I am trying to develop a map-based visualization that includes a “heat map” of subpopulations based on the MongoDB collection, which contains these documents:
{ "PlaceName" : "Boston", "Location" : { "type" : "Point", "coordinates" : [ 42.358056, -71.063611 ] }, "Subpopulations": { "Age": { "0_4" : 37122, "6_11" : 33167, "12_17" : 35464, "18_24" : 130885, "25_34" : 127058, "34_44" : 79092, "45_54" : 72076, "55_64" : 59766, "65_74" : 33997, "75_84" : 20219, "85_" : 9057 } } }
The database contains hundreds of thousands of individual locations. They do not intersect - that is, there will not be two separate entries for New York and Manhattan.
The goal is to use Leaflet.js and some plugins to render various visualizations of this data.

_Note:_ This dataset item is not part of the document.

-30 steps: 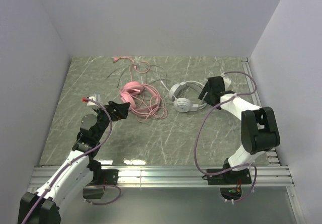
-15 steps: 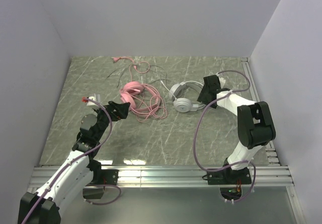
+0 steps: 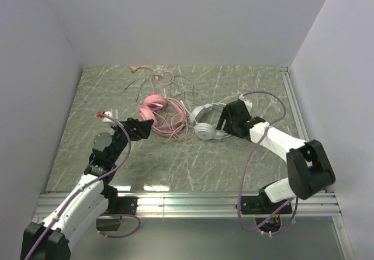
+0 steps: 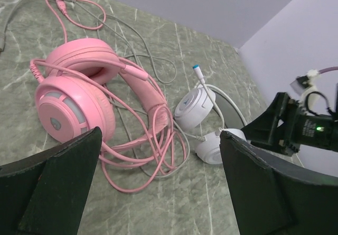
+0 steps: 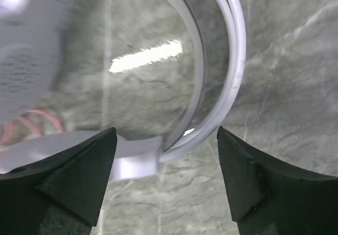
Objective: Wrap the headphones
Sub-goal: Grab headphones with the right arm
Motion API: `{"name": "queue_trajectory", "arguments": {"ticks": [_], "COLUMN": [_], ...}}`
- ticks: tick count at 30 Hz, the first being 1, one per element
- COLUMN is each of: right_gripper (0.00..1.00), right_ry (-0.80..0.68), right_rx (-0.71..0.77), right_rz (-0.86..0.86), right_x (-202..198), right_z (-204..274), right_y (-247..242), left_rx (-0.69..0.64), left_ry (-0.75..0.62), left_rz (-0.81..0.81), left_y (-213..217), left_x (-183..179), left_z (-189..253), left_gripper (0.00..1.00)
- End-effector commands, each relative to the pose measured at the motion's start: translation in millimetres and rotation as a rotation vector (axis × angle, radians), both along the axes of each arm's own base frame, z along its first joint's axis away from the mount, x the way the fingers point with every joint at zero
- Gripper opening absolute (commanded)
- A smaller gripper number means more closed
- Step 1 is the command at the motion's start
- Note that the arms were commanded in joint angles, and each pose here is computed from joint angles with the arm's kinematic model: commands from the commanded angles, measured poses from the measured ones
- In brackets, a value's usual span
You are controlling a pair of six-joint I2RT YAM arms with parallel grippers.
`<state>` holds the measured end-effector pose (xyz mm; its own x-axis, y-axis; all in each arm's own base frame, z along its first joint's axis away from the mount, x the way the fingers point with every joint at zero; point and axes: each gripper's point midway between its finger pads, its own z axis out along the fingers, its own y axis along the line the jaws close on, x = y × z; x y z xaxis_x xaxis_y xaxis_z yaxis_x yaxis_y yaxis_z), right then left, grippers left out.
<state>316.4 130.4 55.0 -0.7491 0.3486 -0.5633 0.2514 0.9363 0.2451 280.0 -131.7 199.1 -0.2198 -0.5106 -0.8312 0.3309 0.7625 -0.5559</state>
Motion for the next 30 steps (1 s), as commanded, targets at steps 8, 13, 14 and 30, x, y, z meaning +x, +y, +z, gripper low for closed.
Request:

The flyer is good enough for clustering data on the client side - therefore, if I gave her a thousand locations with density values, she could display a heat map of the corresponding area by simply folding all the individual values.
The problem is that I zoom out to show the whole world. It would be terribly inefficient, if not impossible, to send all this data to the client and quickly process this information to make a smooth visualization.
So what I need to do is automatically cluster the data servers, which I hope can be done in the MongoDB query. I read that geohash can be a good starting point for determining which points belong to clusters, but I'm sure someone did it exactly before and can have a better understanding than just that. Ideally, I would like to send a request to my node.js script, which looks like this:
http://myserver.com/popdata?top=42.48&left=-80.57&bottom=37.42&right=-62.55&stat=Age&value=6_11
which will determine how granular clustering should be based on how many individual points are within the specified geographical area, given the maximum number of data points returned or something in these rows; and it will return the data as follows:
[ { "clusterlocation": [ 42.304, -72.622 ], "total_age_6_11": 59042 }, { "clusterlocation": [ 36.255, -64.124 ], "total_age_6_11": 7941 }, { "clusterlocation": [ 40.425, -70.693 ], "total_age_6_11": 90257 }, { "clusterlocation": [ 39.773, -67.992 ], "total_age_6_11": 102752 }, ... ]
... where "clusterlocation" is something like the average for all document locations in the cluster, and "total_age_6_11" is the sum of the values ​​of these documents for "Subpopulations.Age.6_11".
Is this something I can do exclusively in a Mongo request? Is there a “tried and tested” way to do this well?